Miłośnik Beatlesów, zafascynowany disco polo
Jarosław Kaczyński lubi słuchać muzyki, choć nie ma ulubionego gatunku. - Mogę słuchać muzyki filmowej, mogę Trubadurów, a mogę i Mozarta. Znam poszczególne kawałki, ale znawcą nie jestem. Szkoda, że zlikwidowano Radio Classic. RMF Classic to już nie to, choć też miłe - mówił w "Alfabecie braci Kaczyńskich". Innym razem zdradził, że na jego preferencje wpływ ma "współczynnik pokoleniowy": - Wolę słuchać Beatlesów, niż te zespoły, które dzisiaj są sławne - np.
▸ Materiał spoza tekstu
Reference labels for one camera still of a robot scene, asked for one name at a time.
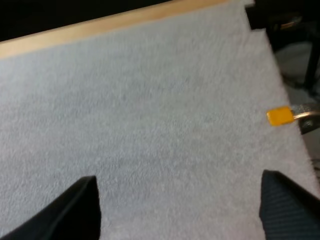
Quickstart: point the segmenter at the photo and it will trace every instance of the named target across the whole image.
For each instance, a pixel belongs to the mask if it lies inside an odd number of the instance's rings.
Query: wooden edge
[[[173,0],[3,41],[0,42],[0,58],[69,43],[139,23],[180,15],[225,1],[226,0]]]

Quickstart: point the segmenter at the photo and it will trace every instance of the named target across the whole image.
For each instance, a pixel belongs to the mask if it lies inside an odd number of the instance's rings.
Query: yellow tab
[[[272,126],[280,126],[295,121],[294,115],[288,106],[271,109],[266,113],[266,115]]]

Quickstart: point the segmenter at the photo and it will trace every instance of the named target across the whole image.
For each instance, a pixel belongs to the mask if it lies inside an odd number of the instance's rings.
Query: black object
[[[0,240],[98,240],[100,227],[97,179],[86,176]]]
[[[0,41],[169,0],[0,0]]]
[[[304,83],[295,83],[314,96],[320,58],[319,0],[255,0],[245,8],[251,29],[266,29],[272,49],[296,42],[310,42],[312,50]]]
[[[320,201],[278,171],[263,172],[259,215],[267,240],[320,239]]]
U2.
- Lubię jazz, aczkolwiek przyznaję się do pewnej perwersji. Przyjemniejsze od słuchania muzyki jest słuchanie opisów, np. podczas radiowych audycji. To jest muzyka, której nie rozumiem, traktuję trochę jak zjawisko socjologiczne - opowiada. A rock? - To część mojego życia, mojej epoki, więc nie może mnie nie interesować. Ale raczej nie słucham. (...) Ze wstydem przyznam, że Budkę Suflera zacząłem rozpoznawać w 1997 r., kiedy Cugowski poparł AWS. Znałem innych muzyków: Klenczona, Nalepę, Niemena. Polskiego rocka prawie nie znałem. Przeczytałem o nim w latach 80. w prasie. Ciekawiło mnie disco polo z powodów socjologicznych. Kiedy stało się modne, poprosiłem kierowcę, żeby kupił mi parę płyt. (...) Nie mam ani słuchu, ani systematycznej wiedzy na temat muzyki. Odbieram ją bardzo prosto. Mozarta z Mendelssonem może nie pomylę. Ale Bóg mi talentów muzycznych poskąpił.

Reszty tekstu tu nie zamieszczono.